/VeriTest-Graduation-Project

Verilog Testbench Generator using Algorithms and AI, Supporting Multiple Modes for User Flexibility

Primary LanguagePython

Verilog-Testbench-Generator-GP

Overview

This repository contains a tool for generating testbenches for Verilog files. The tool operates in three distinct modes based on user input, providing flexibility for different stages of the verification process.
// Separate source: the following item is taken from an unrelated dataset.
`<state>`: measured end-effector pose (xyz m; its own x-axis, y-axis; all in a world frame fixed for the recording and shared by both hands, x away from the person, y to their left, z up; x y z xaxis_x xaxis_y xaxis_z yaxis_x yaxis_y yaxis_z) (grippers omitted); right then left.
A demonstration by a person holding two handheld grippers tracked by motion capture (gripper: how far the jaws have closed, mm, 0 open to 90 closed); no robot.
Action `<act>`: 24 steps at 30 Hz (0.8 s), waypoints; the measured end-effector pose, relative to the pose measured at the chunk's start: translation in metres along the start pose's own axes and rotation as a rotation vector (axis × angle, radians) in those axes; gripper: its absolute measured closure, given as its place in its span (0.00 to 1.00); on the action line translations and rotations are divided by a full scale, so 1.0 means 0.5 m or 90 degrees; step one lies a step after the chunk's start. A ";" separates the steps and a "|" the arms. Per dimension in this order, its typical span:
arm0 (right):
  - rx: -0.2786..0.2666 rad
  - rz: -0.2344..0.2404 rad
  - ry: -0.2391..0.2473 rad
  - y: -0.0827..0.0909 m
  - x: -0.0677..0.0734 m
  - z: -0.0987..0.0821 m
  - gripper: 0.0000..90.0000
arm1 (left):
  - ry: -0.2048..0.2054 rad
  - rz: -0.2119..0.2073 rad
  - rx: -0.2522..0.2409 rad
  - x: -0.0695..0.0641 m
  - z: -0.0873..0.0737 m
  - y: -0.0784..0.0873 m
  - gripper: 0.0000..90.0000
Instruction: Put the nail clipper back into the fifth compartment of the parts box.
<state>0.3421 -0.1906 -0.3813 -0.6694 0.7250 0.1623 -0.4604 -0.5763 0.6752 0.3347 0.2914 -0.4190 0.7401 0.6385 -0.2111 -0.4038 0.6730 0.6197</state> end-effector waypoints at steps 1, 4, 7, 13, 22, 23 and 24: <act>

The core idea is to automate the generation of test cases and expected outputs, easing the verification process of digital circuits described in Verilog.

Modes of Operation

Mode 1: Golden Model

  • Diagram
    Mode 1

  • Input
    A Verilog file and a Python file containing a golden model.

  • Process

    • Generates test cases.
    • Computes expected outputs using the golden model.
    • Generates a Verilog testbench that tests the given Verilog file using the generated test cases and expected results.

Mode 2: Specifications

  • Diagram
    Mode 2

  • Input
    A Verilog file and a JSON file containing specifications about the circuit.

  • Process:

    • Analyzes the JSON file to construct a Python file containing a golden model of the circuit.
    • Executes Mode 1 using the generated Python code as the golden model and the provided Verilog file.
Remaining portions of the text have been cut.